By Mark Saldana
Rating: 3.5 (Out of 4 Stars)
In a genuinely heartfelt and true to life human interest tale, actor Paul Sorvino portrays a former Mafia Capo named Joe Scoleri. However, this isn’t a typical take on Mafia criminals. Writer/director David Rodriguez focuses his story on the man who is Joseph Scoleri, and not the infamous legend his character’s backstory boasts. Rodriguez and Sorvino treat Scoleri as a real, flesh and blood person with the heart, emotions and weaknesses of a man who is facing his mortality and wanting to reconnect with his loved ones before it is time to go.
Joseph Scoleri, known to his neighborhood as “Mr. Joe”, at one time ruled his neighborhood with honor and respect, thus earning the respect of all the residents. That was long ago, though. In the present, Scoleri has been released after serving a twenty year prison sentence. Mr. Joe attempts to adapt to the old neighborhood where some things haven’t changed, while others have changed drastically. He attempts to repair the strain imposed on his relationship with his daughter Rita (Renee Props), that his prison sentence caused. Scoleri has much to learn about modern times, though, and is forced to re-examine the behavior of his past which has almost destroyed his relationship with daughter.

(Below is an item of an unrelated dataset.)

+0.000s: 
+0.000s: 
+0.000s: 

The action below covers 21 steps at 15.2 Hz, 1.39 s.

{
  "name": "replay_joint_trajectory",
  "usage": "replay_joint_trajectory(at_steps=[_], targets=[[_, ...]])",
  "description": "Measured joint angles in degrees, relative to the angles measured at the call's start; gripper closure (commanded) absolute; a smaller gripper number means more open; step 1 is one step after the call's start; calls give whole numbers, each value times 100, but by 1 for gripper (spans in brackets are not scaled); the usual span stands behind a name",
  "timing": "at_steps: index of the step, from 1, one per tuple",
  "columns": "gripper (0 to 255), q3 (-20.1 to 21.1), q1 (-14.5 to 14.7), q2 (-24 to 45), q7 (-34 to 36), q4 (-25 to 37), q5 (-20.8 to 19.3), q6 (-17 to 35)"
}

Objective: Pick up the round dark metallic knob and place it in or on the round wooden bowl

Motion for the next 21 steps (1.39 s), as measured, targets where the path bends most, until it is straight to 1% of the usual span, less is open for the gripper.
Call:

Rodriguez does a tremendous job with his script, and makes a solid film about life, love and relationships. Kudos must be given to Sorvino and Props. Michael Rappaport also stars as Mr. Joe’s next door neighbor Bobby, a man who has always been the son Scoleri never had. He deserves much praise for his performance as well. Some of the ethnic and cultural traits of the characters feel a tad overplayed at moments, but the real heart of the story and characters prevail, making this a film not to miss.